▶ [TASK BRIEF]: With the first line below as the start and the line containing "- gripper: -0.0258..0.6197" as the end, copy every line between them exactly, ends included.

▶ [DATA TO EXAMINE]:
○ ○ ○
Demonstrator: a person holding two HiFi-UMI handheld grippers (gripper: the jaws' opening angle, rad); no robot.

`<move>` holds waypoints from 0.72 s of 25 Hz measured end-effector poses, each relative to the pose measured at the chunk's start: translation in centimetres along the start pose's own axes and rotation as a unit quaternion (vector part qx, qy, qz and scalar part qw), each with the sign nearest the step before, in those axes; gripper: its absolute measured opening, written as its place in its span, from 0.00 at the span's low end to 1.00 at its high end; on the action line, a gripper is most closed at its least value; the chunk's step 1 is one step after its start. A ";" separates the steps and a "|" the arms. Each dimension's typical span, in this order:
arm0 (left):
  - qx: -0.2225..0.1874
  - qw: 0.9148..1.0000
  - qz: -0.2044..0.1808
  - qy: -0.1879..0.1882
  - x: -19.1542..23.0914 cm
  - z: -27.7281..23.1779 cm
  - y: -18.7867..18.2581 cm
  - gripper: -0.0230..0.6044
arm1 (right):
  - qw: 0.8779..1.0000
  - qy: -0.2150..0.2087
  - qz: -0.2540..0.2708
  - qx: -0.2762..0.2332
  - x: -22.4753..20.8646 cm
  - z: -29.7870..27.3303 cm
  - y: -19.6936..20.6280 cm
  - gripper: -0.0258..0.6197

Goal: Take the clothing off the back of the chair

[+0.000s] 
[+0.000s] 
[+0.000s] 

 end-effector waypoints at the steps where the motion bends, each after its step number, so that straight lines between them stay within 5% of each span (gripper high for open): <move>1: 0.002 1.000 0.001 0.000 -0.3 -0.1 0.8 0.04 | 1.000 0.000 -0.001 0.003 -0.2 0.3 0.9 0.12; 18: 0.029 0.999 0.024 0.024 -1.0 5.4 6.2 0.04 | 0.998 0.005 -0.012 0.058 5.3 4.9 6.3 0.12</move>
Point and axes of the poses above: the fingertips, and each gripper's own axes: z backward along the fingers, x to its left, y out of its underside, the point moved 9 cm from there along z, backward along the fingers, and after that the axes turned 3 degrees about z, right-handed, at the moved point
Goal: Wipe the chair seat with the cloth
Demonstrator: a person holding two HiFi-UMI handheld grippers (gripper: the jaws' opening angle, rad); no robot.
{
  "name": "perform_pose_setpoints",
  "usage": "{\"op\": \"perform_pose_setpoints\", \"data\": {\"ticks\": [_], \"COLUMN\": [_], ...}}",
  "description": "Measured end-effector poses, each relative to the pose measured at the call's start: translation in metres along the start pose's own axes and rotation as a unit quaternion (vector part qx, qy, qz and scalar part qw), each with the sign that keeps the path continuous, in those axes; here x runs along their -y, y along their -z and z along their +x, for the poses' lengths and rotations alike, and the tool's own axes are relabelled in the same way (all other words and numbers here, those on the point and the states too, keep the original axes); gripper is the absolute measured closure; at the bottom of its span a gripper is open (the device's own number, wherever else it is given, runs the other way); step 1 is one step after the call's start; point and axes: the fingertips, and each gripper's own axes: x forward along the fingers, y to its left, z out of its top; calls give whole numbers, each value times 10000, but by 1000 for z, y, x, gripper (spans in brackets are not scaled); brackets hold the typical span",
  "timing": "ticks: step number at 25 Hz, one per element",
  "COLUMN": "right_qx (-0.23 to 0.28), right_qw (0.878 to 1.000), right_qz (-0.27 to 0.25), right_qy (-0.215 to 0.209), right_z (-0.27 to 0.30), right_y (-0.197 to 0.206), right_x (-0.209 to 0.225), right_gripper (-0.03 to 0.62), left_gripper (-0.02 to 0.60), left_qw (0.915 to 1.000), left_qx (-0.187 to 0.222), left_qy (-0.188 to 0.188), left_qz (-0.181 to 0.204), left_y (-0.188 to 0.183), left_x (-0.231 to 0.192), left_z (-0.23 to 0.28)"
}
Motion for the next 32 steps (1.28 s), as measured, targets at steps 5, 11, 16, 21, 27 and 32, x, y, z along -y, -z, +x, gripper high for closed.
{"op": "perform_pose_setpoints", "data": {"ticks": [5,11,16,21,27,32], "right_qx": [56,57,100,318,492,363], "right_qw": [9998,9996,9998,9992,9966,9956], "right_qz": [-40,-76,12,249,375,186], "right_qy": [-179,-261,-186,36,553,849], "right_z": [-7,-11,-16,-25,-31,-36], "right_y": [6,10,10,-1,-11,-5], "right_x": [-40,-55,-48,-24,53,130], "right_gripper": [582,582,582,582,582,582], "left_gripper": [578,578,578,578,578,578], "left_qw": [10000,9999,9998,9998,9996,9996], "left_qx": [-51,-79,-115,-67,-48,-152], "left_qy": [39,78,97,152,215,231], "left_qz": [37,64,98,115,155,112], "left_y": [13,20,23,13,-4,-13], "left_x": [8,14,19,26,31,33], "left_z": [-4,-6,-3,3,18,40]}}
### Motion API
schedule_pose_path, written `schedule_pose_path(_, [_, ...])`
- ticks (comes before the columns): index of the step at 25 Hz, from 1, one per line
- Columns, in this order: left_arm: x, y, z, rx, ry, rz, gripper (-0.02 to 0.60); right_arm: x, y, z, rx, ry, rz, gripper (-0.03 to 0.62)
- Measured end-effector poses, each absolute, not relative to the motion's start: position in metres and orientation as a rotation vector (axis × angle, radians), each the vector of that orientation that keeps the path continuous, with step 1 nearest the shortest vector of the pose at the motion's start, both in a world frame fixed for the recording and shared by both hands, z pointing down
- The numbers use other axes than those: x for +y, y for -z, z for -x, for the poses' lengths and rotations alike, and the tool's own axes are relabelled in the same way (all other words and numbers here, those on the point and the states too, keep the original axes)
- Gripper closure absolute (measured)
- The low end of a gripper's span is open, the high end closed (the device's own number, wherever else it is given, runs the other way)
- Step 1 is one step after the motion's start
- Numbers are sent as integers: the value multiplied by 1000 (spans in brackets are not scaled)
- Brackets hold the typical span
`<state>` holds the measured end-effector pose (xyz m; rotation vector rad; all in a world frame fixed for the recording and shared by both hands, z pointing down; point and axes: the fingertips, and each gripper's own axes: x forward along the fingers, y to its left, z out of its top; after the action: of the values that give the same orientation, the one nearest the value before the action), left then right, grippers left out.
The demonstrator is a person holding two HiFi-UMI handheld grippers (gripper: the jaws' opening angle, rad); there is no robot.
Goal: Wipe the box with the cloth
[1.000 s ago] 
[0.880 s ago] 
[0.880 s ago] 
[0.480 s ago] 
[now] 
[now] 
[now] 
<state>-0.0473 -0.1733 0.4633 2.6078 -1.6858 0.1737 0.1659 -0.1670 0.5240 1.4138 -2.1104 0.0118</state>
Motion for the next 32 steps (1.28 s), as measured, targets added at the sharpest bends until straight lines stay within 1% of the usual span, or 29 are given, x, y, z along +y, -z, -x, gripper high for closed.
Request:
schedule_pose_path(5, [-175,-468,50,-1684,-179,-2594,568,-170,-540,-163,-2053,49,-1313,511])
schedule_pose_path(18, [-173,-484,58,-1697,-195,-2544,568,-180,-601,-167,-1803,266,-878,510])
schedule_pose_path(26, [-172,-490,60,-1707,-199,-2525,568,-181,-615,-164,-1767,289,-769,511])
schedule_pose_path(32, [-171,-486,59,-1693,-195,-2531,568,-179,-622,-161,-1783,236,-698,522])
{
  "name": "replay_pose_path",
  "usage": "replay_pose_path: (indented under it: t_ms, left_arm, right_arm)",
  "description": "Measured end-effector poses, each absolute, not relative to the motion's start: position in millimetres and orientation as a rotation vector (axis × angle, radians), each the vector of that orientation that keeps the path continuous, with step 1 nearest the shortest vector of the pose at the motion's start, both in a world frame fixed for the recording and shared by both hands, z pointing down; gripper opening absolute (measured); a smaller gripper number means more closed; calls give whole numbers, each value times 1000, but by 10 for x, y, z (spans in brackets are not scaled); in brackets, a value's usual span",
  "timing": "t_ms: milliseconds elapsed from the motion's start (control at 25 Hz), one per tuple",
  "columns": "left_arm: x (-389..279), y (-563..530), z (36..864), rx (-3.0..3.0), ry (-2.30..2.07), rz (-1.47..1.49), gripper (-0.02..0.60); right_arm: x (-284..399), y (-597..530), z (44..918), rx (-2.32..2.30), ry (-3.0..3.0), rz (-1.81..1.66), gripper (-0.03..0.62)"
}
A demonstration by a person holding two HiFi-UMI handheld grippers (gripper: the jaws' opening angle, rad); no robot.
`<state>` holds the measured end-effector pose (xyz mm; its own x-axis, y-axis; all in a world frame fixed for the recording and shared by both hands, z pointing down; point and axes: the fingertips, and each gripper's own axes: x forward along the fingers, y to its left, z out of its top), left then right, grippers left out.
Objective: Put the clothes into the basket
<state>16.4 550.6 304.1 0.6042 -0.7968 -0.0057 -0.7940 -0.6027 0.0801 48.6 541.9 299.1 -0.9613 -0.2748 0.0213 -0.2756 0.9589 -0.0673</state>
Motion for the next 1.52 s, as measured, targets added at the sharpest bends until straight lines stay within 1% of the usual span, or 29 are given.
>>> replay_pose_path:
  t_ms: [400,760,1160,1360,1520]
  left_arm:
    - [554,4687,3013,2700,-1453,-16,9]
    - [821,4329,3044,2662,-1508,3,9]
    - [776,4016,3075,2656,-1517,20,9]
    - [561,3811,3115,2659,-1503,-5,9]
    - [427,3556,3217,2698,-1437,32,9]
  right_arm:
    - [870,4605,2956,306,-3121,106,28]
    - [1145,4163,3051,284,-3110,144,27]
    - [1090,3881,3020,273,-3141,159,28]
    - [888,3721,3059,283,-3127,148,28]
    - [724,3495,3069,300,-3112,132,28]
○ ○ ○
▶ [YOUR RESPONSE]:
Demonstrator: a person holding two HiFi-UMI handheld grippers (gripper: the jaws' opening angle, rad); no robot.

`<move>` holds waypoints from 0.72 s of 25 Hz measured end-effector poses, each relative to the pose measured at the chunk's start: translation in centimetres along the start pose's own axes and rotation as a unit quaternion (vector part qx, qy, qz and scalar part qw), each with the sign nearest the step before, in those axes; gripper: its absolute measured opening, written as its place in its span, from 0.00 at the span's low end to 1.00 at its high end; on the action line, a gripper is most closed at its least value; the chunk's step 1 is one step after its start. A ";" separates the steps and a "|" the arms. Each dimension's typical span, in this order:
arm0 (left):
  - qx: -0.2225..0.1874
  - qw: 0.9148..1.0000
  - qz: -0.2044..0.1808
  - qy: -0.1879..0.1882
  - x: -19.1542..23.0914 cm
  - z: -27.7281..23.1779 cm
  - y: -18.7867..18.2581 cm
  - gripper: -0.0230..0.6044
arm1 (right):
  - qw: 0.8779..1.0000
  - qy: -0.2150..0.2087
  - qz: -0.2540..0.2708
  - qx: -0.2762..0.2332
  - x: -22.4753..20.8646 cm
  - z: -29.7870..27.3303 cm
  - y: -19.6936..20.6280 cm
  - gripper: -0.0258..0.6197

The exercise closes with this answer.